● **Problem description**:
Each entry has to be set down again with no alteration.

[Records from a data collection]
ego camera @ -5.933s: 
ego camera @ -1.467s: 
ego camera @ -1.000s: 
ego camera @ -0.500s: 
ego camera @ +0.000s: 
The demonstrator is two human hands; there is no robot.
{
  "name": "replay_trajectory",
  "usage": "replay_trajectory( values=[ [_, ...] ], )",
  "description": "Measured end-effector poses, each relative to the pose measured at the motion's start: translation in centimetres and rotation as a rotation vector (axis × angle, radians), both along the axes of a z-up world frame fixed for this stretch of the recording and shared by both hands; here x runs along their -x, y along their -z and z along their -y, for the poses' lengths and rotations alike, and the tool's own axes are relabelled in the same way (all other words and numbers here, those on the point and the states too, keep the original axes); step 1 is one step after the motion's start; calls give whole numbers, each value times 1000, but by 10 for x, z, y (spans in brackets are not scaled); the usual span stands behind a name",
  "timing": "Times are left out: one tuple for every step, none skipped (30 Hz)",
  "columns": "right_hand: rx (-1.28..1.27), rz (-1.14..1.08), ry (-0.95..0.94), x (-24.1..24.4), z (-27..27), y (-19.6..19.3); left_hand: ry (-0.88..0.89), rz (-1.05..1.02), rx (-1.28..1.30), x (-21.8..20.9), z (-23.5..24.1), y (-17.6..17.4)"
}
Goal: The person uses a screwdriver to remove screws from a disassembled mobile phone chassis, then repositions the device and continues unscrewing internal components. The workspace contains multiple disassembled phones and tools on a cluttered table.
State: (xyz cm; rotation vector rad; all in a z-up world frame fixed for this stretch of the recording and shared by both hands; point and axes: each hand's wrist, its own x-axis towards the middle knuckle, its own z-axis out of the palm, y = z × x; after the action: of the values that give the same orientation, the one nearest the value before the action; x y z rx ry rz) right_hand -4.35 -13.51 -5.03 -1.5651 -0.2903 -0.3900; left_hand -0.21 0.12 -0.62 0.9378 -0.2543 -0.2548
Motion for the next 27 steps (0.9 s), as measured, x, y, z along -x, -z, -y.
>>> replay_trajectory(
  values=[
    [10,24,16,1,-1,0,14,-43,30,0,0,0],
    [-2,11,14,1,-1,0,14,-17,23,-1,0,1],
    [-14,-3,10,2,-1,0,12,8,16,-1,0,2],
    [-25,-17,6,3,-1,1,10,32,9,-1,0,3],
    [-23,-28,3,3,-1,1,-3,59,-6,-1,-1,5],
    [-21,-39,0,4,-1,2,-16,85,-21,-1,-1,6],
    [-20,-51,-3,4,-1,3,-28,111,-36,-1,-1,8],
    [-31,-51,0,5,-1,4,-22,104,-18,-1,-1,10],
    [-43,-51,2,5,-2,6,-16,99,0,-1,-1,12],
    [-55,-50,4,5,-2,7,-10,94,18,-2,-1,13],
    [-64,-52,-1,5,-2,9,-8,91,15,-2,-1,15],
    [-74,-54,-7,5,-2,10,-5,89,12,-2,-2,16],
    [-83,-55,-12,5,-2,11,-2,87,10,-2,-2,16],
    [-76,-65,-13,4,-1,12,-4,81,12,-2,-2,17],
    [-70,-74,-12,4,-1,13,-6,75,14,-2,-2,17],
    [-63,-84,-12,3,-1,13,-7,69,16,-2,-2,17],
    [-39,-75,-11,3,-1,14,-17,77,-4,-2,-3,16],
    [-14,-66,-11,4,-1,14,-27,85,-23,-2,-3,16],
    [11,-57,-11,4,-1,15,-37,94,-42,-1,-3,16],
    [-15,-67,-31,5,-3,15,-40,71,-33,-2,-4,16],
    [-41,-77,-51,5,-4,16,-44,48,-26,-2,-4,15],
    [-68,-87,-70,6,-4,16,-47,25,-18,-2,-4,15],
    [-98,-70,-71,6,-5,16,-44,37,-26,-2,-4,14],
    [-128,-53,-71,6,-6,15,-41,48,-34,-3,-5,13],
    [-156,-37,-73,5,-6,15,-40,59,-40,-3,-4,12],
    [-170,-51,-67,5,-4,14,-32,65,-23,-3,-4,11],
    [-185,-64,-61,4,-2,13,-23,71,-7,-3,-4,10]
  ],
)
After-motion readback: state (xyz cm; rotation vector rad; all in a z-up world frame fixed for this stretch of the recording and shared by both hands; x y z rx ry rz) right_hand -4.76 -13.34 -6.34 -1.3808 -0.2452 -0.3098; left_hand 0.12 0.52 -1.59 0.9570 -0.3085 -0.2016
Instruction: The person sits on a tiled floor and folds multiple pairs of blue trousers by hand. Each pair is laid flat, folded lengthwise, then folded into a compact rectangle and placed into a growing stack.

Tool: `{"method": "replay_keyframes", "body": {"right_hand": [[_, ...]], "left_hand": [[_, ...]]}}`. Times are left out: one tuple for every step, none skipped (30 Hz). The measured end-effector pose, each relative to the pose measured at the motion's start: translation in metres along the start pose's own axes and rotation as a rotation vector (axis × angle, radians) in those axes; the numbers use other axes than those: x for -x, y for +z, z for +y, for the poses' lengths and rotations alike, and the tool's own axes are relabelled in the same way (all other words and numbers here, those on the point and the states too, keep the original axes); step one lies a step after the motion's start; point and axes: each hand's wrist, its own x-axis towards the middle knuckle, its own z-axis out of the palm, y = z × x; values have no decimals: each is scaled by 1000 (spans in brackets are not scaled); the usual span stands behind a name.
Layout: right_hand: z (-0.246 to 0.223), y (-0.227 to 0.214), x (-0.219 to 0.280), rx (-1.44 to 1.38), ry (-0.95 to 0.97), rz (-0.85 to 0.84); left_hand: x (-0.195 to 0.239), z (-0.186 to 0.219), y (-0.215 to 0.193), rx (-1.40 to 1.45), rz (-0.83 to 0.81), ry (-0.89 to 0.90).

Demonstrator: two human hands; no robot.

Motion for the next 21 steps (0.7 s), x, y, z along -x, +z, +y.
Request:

● **The completed task**:
ego camera @ -5.933s: 
ego camera @ -1.467s: 
ego camera @ -1.000s: 
ego camera @ -0.500s: 
ego camera @ +0.000s: 
The demonstrator is two human hands; there is no robot.
{
  "name": "replay_trajectory",
  "usage": "replay_trajectory( values=[ [_, ...] ], )",
  "description": "Measured end-effector poses, each relative to the pose measured at the motion's start: translation in centimetres and rotation as a rotation vector (axis × angle, radians), both along the axes of a z-up world frame fixed for this stretch of the recording and shared by both hands; here x runs along their -x, y along their -z and z along their -y, for the poses' lengths and rotations alike, and the tool's own axes are relabelled in the same way (all other words and numbers here, those on the point and the states too, keep the original axes); step 1 is one step after the motion's start; calls give whole numbers, each value times 1000, but by 10 for x, z, y (spans in brackets are not scaled); the usual span stands behind a name",
  "timing": "Times are left out: one tuple for every step, none skipped (30 Hz)",
  "columns": "right_hand: rx (-1.28..1.27), rz (-1.14..1.08), ry (-0.95..0.94), x (-24.1..24.4), z (-27..27), y (-19.6..19.3); left_hand: ry (-0.88..0.89), rz (-1.05..1.02), rx (-1.28..1.30), x (-21.8..20.9), z (-23.5..24.1), y (-17.6..17.4)"
}
Goal: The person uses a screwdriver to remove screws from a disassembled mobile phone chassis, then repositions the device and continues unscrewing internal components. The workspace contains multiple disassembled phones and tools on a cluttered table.
State: (xyz cm; rotation vector rad; all in a z-up world frame fixed for this stretch of the recording and shared by both hands; point and axes: each hand's wrist, its own x-axis towards the middle knuckle, its own z-axis out of the palm, y = z × x; after the action: of the values that give the same orientation, the one nearest the value before the action; x y z rx ry rz) right_hand -4.35 -13.51 -5.03 -1.5651 -0.2903 -0.3900; left_hand -0.21 0.12 -0.62 0.9378 -0.2543 -0.2548
Motion for the next 27 steps (0.9 s), as measured, x, y, z along -x, -z, -y.
>>> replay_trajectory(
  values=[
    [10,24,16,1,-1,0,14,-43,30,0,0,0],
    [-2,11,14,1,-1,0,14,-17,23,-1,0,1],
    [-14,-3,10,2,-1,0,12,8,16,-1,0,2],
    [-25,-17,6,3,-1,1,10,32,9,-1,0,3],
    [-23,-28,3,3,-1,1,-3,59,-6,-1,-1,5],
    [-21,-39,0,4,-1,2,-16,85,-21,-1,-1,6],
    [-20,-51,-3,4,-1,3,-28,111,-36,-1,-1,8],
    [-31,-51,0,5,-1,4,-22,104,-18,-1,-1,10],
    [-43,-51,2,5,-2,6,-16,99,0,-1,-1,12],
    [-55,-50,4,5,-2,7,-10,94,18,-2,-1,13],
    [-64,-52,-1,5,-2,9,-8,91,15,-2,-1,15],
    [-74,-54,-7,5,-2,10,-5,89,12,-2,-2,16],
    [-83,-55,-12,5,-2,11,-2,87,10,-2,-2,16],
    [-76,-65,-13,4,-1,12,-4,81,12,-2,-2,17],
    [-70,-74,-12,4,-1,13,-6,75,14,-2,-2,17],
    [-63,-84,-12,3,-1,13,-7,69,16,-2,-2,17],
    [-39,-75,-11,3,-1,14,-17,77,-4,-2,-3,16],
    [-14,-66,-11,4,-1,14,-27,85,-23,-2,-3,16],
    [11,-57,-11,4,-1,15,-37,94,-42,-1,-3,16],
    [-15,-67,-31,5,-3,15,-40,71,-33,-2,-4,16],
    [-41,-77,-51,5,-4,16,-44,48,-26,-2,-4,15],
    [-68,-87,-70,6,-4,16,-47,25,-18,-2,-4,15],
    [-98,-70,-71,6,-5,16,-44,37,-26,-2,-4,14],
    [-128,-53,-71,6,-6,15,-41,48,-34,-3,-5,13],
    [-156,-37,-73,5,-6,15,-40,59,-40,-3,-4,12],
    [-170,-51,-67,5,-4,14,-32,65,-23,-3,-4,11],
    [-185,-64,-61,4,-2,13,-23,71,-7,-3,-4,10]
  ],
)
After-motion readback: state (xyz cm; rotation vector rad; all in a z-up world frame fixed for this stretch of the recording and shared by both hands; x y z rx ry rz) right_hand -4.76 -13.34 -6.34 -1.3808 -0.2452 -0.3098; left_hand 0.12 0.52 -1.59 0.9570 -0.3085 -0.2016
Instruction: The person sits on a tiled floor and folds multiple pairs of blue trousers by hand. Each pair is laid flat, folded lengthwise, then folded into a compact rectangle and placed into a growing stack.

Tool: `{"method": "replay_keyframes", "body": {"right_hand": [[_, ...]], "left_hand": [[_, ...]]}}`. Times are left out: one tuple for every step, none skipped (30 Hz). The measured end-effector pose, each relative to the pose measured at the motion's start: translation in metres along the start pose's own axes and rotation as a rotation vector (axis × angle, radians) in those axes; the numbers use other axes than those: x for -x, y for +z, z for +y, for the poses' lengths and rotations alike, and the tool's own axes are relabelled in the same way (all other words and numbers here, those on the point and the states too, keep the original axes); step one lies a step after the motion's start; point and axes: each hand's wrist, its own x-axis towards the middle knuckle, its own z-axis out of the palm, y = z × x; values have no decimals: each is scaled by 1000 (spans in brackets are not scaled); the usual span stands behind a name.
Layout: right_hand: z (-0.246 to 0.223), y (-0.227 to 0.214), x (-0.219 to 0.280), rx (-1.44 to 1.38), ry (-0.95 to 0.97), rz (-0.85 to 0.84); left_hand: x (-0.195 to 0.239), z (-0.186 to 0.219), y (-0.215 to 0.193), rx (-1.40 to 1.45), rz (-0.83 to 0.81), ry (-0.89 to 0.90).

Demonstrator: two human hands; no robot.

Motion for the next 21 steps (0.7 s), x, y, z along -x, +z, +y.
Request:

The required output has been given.